**TASK BRIEF**
Below are entries. Copy exactly the lines running from the line that holds "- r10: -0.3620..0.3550" to the line that holds "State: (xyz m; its", with both ends included.

**DATASET EXTRACT**
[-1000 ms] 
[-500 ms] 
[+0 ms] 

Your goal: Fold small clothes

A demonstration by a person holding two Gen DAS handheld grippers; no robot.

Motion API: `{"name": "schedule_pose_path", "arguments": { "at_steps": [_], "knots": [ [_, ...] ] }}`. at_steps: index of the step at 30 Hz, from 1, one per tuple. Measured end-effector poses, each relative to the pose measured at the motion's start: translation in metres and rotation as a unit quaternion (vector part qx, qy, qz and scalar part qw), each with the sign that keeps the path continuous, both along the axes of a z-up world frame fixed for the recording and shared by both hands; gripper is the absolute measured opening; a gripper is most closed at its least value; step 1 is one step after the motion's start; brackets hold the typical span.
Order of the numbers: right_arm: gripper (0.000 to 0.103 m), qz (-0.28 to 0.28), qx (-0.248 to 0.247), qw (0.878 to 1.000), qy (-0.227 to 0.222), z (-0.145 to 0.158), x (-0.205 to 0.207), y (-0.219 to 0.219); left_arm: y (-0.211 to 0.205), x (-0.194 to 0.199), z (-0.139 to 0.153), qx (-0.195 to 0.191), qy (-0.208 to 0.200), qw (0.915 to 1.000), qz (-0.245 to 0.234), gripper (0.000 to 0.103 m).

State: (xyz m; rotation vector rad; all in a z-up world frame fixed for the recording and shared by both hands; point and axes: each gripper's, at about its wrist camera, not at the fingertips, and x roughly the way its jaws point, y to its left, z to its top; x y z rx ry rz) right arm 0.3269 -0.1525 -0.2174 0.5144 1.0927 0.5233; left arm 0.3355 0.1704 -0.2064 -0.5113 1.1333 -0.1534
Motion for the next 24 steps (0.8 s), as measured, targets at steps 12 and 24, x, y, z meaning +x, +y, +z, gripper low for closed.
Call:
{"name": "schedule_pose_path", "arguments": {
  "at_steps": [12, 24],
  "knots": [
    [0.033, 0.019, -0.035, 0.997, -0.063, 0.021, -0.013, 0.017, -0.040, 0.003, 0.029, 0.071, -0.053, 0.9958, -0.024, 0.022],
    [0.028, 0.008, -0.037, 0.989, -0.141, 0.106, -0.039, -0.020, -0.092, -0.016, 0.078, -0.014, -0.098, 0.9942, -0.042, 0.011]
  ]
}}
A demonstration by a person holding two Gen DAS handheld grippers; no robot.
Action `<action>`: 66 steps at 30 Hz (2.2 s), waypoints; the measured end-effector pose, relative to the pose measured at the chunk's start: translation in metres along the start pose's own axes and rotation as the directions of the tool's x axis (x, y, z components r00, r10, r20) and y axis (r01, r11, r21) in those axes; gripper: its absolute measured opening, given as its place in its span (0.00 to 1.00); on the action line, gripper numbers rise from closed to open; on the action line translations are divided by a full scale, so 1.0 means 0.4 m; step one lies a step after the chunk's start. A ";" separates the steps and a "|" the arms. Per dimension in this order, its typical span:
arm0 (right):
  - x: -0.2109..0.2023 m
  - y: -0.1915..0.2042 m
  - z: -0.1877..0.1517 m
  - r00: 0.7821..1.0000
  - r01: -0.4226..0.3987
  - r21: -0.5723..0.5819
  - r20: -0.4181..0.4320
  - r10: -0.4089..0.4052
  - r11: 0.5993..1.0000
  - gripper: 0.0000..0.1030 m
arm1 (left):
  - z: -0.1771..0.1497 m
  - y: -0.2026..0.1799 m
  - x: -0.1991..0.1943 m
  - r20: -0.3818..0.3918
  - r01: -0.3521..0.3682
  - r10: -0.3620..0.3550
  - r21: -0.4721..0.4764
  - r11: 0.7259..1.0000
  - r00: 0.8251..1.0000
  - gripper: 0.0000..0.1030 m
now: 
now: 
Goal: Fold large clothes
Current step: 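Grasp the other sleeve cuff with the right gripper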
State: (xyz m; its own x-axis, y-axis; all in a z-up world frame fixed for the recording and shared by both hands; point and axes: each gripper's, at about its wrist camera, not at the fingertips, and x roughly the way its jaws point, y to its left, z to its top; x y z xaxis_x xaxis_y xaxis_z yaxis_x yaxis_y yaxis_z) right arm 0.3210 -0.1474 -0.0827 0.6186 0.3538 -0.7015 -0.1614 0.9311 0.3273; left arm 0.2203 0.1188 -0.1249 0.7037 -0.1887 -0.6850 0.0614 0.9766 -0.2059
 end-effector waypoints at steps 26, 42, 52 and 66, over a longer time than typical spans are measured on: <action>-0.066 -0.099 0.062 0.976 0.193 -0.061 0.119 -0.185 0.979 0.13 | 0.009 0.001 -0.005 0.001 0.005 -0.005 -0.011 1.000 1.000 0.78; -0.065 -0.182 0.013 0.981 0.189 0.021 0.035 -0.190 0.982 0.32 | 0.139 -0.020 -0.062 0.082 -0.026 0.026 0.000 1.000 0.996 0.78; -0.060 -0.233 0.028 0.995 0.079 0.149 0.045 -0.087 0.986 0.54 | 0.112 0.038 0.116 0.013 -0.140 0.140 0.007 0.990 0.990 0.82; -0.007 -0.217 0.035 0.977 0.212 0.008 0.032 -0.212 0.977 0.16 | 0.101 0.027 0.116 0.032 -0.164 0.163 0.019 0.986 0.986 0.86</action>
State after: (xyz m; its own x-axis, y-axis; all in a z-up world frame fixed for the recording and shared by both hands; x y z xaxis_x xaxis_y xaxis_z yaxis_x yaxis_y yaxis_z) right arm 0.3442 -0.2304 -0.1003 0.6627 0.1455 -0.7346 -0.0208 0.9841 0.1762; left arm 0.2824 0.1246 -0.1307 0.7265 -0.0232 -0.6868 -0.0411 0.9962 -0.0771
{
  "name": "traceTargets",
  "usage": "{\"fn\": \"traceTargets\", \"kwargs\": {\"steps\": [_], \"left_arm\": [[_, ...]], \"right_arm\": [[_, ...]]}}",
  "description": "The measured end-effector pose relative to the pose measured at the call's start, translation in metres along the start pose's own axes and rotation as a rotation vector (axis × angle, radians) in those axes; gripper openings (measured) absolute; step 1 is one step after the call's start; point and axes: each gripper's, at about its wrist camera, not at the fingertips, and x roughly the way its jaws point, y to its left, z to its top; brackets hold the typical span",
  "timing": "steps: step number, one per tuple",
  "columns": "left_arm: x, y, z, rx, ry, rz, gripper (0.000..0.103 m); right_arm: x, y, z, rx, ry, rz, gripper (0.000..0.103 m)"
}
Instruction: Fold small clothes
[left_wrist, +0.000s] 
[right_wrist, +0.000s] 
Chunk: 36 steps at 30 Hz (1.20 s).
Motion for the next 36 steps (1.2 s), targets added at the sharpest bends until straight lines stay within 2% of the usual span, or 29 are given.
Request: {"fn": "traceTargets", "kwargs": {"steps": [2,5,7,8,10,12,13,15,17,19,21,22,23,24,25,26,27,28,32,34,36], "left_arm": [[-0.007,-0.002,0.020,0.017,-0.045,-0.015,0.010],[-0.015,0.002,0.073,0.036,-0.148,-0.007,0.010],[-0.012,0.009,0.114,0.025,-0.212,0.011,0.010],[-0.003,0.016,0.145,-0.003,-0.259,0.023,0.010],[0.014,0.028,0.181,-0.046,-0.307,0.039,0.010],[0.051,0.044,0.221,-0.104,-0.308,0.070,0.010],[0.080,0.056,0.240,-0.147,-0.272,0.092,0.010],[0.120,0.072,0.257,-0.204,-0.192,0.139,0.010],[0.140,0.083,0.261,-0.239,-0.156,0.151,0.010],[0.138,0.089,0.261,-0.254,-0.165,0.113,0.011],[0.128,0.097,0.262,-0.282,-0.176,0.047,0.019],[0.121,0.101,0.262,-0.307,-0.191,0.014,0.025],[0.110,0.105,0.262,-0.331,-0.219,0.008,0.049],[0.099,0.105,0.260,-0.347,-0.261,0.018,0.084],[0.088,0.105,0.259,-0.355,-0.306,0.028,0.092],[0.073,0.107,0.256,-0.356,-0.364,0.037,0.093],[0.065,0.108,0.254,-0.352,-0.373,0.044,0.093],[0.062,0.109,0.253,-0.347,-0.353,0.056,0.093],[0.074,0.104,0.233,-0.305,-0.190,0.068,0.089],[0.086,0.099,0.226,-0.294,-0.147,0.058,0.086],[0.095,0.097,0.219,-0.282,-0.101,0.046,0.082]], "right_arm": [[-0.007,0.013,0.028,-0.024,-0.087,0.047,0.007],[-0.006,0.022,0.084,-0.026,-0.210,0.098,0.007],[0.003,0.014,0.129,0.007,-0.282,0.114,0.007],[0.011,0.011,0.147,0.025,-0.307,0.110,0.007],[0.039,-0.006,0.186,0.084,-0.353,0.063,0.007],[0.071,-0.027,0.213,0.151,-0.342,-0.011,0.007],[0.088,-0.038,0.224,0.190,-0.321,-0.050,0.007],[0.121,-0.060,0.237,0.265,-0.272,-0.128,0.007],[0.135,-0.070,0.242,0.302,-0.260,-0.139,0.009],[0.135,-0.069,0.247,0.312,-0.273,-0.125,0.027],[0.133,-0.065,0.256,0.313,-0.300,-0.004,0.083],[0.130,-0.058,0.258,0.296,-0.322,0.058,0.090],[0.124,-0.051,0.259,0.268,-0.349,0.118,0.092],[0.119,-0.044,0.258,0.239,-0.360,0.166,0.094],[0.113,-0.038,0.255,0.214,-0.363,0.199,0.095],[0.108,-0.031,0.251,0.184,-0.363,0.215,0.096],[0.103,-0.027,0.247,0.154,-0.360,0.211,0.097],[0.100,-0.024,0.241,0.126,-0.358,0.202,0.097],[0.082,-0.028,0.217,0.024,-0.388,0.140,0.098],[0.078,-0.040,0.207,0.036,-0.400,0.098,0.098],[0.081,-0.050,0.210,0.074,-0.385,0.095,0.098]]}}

**ANSWER TO THIS TASK**
  - r10: -0.3620..0.3550
  - r21: -0.4721..0.4764
  - r11: 0.7259..1.0000
  - r00: 0.8251..1.0000
  - gripper: 0.0000..0.1030 m
now: 
now: 
Goal: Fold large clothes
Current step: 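Grasp the other sleeve cuff with the right gripper
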State: (xyz m; its own x-axis, y-axis; all in a z-up world frame fixed for the recording and shared by both hands; point and axes: each gripper's, at about its wrist camera, not at the fingertips, and x roughly the way its jaws point, y to its left, z to its top; x y z xaxis_x xaxis_y xaxis_z yaxis_x yaxis_y yaxis_z) right arm 0.3210 -0.1474 -0.0827 0.6186 0.3538 -0.7015 -0.1614 0.9311 0.3273; left arm 0.2203 0.1188 -0.1249 0.7037 -0.1887 -0.6850 0.0614 0.9766 -0.2059

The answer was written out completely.